A systems administrator needs to perform monthly OS patching on a critical two-node active-passive file server cluster. The primary goal is to complete the maintenance without service interruption. Which procedure represents the BEST course of action?
Manually fail over all services to the passive node. Patch the now-inactive primary node, and then fail the services back to the original primary node.
Use the network load balancer to redirect all client traffic to the passive node before updating the primary node.
Apply patches to the passive node first. After rebooting the passive node, fail over all services to it and then patch the original primary node.
Apply patches to both nodes concurrently during a low-traffic period to minimize the overall maintenance duration.
The correct procedure is to first manually trigger a failover. This action makes the passive node active and validates that the failover mechanism is working correctly before any maintenance begins.
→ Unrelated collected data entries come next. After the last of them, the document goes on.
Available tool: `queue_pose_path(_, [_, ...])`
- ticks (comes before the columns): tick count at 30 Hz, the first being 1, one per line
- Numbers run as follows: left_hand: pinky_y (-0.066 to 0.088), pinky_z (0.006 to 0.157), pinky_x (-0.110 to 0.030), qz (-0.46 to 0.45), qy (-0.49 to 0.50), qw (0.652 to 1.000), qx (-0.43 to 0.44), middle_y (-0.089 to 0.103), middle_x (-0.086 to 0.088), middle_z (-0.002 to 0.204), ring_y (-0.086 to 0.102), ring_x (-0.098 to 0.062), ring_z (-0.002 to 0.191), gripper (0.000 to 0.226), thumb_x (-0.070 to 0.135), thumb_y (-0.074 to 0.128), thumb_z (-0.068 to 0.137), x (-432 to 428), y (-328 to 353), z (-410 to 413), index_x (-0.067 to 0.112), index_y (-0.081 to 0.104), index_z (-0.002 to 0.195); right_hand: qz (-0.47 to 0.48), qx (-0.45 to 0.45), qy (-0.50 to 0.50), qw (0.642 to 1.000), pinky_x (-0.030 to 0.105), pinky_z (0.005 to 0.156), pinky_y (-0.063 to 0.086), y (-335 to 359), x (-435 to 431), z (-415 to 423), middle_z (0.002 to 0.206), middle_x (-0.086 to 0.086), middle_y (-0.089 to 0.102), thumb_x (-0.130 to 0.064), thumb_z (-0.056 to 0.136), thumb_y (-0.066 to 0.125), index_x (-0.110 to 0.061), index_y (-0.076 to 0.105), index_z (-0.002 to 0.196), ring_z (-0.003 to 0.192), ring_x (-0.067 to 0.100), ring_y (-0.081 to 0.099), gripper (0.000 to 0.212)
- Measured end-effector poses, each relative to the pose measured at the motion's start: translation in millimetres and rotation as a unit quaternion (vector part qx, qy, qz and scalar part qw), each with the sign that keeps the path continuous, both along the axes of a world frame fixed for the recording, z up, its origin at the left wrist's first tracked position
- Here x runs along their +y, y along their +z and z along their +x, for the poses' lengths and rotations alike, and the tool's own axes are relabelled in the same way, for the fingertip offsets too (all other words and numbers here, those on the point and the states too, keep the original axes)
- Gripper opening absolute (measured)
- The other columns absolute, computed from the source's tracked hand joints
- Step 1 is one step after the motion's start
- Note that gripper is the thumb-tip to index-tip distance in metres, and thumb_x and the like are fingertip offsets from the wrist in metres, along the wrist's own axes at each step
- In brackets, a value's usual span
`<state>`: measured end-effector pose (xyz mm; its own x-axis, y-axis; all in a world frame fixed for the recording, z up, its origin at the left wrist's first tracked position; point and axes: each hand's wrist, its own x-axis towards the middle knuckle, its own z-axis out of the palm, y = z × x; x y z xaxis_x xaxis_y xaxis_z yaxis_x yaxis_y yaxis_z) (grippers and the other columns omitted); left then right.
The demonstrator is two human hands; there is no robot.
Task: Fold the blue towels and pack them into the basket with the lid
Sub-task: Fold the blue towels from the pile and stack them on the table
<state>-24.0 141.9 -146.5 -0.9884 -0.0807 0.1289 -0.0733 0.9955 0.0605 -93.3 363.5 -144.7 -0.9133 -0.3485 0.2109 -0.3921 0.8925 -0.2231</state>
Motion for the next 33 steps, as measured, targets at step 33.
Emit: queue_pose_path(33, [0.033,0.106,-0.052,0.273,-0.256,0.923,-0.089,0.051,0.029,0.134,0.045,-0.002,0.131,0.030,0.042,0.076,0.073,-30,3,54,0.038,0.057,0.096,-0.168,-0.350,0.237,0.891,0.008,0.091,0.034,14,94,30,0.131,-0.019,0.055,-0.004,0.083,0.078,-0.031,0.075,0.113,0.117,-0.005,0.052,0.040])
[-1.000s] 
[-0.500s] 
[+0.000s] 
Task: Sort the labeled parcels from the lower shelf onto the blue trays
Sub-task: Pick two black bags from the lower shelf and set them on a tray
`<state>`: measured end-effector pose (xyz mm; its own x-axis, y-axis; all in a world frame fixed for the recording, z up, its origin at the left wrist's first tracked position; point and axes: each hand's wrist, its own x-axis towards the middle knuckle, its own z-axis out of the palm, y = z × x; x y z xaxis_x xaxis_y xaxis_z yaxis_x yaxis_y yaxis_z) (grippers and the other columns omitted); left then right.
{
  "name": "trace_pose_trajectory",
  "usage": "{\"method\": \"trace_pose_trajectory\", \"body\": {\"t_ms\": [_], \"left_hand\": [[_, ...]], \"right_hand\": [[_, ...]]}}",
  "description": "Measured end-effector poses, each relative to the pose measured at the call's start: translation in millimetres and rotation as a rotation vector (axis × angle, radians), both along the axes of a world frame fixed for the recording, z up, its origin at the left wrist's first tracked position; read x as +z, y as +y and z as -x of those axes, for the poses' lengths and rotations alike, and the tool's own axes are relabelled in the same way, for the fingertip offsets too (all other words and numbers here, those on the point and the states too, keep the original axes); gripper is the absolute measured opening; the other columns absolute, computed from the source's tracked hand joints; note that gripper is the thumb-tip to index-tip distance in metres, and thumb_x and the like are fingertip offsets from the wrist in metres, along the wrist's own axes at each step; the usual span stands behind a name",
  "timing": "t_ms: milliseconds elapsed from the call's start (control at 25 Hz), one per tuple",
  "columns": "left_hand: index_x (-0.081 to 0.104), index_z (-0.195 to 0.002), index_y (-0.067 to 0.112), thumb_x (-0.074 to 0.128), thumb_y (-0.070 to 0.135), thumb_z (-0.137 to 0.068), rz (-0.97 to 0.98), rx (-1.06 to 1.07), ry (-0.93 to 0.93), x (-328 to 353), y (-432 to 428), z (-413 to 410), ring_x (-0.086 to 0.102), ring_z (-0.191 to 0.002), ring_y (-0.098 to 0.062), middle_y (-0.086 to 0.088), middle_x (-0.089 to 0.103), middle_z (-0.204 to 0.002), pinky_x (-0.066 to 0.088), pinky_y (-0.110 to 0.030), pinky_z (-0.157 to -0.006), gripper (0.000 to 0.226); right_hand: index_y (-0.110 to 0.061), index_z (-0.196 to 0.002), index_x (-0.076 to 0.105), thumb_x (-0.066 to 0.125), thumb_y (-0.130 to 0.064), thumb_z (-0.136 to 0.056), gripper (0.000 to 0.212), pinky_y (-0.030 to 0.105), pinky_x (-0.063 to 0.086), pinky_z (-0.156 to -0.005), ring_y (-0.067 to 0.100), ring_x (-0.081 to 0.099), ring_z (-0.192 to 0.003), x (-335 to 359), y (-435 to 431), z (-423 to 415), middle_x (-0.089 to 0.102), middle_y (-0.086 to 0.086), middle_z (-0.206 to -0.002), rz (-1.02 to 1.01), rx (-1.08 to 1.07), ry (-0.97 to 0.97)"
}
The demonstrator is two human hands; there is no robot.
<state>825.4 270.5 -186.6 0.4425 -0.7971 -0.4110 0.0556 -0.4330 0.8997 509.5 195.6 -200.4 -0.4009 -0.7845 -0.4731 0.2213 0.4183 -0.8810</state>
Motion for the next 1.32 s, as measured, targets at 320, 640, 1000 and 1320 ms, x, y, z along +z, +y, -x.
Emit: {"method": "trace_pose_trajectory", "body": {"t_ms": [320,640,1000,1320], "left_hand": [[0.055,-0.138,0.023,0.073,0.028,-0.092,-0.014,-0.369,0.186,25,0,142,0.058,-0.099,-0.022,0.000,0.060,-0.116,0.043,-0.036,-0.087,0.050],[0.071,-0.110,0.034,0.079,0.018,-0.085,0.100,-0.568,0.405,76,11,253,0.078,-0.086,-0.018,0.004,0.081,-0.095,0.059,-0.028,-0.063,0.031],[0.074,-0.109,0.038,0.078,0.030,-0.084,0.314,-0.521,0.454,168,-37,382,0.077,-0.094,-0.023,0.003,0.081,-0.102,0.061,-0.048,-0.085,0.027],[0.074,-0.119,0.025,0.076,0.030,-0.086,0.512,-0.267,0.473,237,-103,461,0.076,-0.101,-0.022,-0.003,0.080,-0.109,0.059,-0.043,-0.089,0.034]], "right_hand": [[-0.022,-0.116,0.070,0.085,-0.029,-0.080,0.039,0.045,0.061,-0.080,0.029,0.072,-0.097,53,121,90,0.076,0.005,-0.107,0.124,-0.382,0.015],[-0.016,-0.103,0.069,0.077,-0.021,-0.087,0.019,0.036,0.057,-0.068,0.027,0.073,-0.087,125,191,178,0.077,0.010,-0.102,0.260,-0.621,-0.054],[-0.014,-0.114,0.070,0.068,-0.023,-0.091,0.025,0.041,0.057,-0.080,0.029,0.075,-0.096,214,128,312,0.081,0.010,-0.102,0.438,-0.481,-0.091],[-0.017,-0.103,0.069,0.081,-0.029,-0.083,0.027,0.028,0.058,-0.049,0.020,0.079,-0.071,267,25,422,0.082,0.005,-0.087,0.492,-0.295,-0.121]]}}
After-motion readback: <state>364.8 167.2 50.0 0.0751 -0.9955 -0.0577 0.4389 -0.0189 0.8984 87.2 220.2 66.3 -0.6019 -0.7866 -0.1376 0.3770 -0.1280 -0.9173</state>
The original active node is now inactive and can be safely patched and rebooted without affecting services. After the updates, a 'failback' operation returns the cluster to its original state, ensuring the primary node is once again active. Patching both nodes simultaneously would cause a service outage, defeating the purpose of the cluster. Patching the passive node before testing the failover is risky; if the primary node were to fail unexpectedly during the patch process, there would be no standby available. Using a load balancer to redirect traffic is not the correct procedure; a failover is a specific function of the cluster software itself that moves all cluster resources, not just network traffic.